In the listing below, write out exactly each line from the first through the one containing "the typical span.".

**DATASET EXCERPT:**
=-=-=-=-=
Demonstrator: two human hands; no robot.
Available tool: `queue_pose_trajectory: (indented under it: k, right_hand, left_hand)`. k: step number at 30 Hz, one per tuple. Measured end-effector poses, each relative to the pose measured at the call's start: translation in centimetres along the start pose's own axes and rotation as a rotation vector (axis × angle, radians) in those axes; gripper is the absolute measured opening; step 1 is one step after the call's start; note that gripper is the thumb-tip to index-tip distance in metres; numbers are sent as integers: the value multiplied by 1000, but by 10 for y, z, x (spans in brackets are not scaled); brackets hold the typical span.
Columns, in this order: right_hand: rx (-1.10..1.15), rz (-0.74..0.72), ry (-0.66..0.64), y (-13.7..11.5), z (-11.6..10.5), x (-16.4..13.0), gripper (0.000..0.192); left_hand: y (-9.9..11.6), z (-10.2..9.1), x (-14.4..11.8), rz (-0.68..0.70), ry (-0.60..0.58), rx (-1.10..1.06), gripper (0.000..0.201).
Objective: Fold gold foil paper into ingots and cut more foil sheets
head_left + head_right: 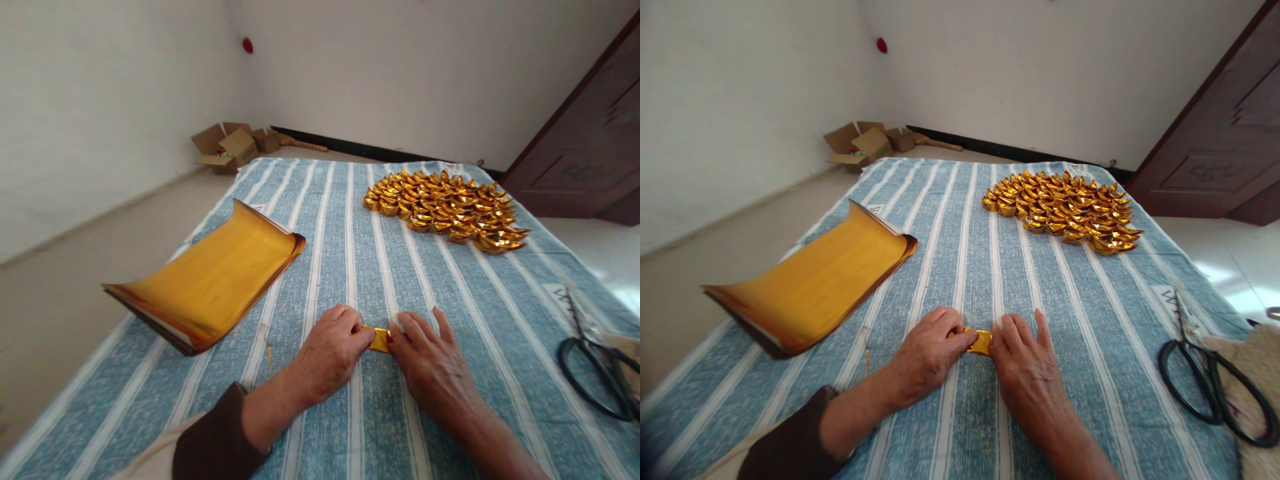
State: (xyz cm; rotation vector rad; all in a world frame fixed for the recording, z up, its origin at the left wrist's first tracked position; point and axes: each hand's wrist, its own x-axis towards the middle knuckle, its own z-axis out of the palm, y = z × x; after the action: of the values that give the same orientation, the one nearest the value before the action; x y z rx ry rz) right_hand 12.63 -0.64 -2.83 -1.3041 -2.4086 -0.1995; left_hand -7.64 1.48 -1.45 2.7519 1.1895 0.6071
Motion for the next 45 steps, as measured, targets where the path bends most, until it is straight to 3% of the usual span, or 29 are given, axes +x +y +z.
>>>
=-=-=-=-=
**YOUR RESPONSE:**
Demonstrator: two human hands; no robot.
Available tool: `queue_pose_trajectory: (indented under it: k, right_hand, left_hand)`. k: step number at 30 Hz, one per tuple. Measured end-effector poses, each relative to the pose measured at the call's start: translation in centimetres along the start pose's own axes and rotation as a rotation vector (axis × angle, radians) in those axes; gripper is the absolute measured opening; step 1 is one step after the call's start; note that gripper is the thumb-tip to index-tip distance in metres; numbers are sent as integers: the value multiplied by 1000, but by 10 for y, z, x (spans in brackets are not scaled); brackets hold the typical span.

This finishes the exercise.